- **INFORMATION SHOWN**
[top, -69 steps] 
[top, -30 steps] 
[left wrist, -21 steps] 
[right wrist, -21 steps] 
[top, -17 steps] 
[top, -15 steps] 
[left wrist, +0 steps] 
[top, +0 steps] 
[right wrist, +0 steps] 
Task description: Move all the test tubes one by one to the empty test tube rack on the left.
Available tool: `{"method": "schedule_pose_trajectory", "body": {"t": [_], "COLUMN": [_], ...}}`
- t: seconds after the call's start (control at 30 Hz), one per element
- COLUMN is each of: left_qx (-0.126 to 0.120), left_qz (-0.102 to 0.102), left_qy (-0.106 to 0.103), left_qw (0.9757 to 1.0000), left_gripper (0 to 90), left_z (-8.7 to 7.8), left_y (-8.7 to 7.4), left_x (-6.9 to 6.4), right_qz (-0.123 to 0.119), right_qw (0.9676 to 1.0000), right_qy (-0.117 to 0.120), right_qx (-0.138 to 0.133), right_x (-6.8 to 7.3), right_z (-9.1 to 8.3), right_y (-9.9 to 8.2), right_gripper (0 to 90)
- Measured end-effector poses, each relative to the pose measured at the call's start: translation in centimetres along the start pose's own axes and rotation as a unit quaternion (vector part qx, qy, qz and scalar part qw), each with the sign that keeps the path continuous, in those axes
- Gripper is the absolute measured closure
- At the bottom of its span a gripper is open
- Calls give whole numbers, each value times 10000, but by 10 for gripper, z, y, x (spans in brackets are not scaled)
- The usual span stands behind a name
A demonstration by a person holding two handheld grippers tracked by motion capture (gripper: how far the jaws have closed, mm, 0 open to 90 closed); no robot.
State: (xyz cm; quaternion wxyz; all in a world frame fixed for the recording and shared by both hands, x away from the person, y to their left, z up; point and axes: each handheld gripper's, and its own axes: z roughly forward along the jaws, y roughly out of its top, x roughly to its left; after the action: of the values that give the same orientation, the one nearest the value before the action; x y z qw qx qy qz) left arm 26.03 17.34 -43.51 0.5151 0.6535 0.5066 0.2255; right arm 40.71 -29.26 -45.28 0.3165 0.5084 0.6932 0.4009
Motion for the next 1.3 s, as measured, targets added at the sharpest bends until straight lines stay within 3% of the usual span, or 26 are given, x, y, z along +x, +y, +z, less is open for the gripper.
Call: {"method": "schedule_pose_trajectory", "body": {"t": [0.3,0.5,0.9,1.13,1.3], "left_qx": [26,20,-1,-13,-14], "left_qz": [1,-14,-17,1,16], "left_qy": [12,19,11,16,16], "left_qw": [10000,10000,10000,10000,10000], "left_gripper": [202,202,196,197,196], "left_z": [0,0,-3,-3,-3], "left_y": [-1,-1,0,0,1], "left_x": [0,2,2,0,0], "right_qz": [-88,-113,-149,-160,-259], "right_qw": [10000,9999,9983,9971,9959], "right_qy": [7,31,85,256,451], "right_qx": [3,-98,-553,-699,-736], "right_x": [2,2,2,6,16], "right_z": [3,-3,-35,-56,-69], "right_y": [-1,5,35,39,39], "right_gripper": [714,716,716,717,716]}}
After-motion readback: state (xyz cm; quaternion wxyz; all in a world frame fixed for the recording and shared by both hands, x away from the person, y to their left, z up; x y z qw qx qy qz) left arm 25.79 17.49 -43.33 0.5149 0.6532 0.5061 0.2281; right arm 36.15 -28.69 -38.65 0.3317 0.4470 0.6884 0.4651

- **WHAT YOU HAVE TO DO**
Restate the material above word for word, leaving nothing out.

- **SOLUTION**
[top, -69 steps] 
[top, -30 steps] 
[left wrist, -21 steps] 
[right wrist, -21 steps] 
[top, -17 steps] 
[top, -15 steps] 
[left wrist, +0 steps] 
[top, +0 steps] 
[right wrist, +0 steps] 
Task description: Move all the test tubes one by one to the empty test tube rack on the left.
Available tool: `{"method": "schedule_pose_trajectory", "body": {"t": [_], "COLUMN": [_], ...}}`
- t: seconds after the call's start (control at 30 Hz), one per element
- COLUMN is each of: left_qx (-0.126 to 0.120), left_qz (-0.102 to 0.102), left_qy (-0.106 to 0.103), left_qw (0.9757 to 1.0000), left_gripper (0 to 90), left_z (-8.7 to 7.8), left_y (-8.7 to 7.4), left_x (-6.9 to 6.4), right_qz (-0.123 to 0.119), right_qw (0.9676 to 1.0000), right_qy (-0.117 to 0.120), right_qx (-0.138 to 0.133), right_x (-6.8 to 7.3), right_z (-9.1 to 8.3), right_y (-9.9 to 8.2), right_gripper (0 to 90)
- Measured end-effector poses, each relative to the pose measured at the call's start: translation in centimetres along the start pose's own axes and rotation as a unit quaternion (vector part qx, qy, qz and scalar part qw), each with the sign that keeps the path continuous, in those axes
- Gripper is the absolute measured closure
- At the bottom of its span a gripper is open
- Calls give whole numbers, each value times 10000, but by 10 for gripper, z, y, x (spans in brackets are not scaled)
- The usual span stands behind a name
A demonstration by a person holding two handheld grippers tracked by motion capture (gripper: how far the jaws have closed, mm, 0 open to 90 closed); no robot.
State: (xyz cm; quaternion wxyz; all in a world frame fixed for the recording and shared by both hands, x away from the person, y to their left, z up; point and axes: each handheld gripper's, and its own axes: z roughly forward along the jaws, y roughly out of its top, x roughly to its left; after the action: of the values that give the same orientation, the one nearest the value before the action; x y z qw qx qy qz) left arm 26.03 17.34 -43.51 0.5151 0.6535 0.5066 0.2255; right arm 40.71 -29.26 -45.28 0.3165 0.5084 0.6932 0.4009
Motion for the next 1.3 s, as measured, targets added at the sharpest bends until straight lines stay within 3% of the usual span, or 26 are given, x, y, z along +x, +y, +z, less is open for the gripper.
Call: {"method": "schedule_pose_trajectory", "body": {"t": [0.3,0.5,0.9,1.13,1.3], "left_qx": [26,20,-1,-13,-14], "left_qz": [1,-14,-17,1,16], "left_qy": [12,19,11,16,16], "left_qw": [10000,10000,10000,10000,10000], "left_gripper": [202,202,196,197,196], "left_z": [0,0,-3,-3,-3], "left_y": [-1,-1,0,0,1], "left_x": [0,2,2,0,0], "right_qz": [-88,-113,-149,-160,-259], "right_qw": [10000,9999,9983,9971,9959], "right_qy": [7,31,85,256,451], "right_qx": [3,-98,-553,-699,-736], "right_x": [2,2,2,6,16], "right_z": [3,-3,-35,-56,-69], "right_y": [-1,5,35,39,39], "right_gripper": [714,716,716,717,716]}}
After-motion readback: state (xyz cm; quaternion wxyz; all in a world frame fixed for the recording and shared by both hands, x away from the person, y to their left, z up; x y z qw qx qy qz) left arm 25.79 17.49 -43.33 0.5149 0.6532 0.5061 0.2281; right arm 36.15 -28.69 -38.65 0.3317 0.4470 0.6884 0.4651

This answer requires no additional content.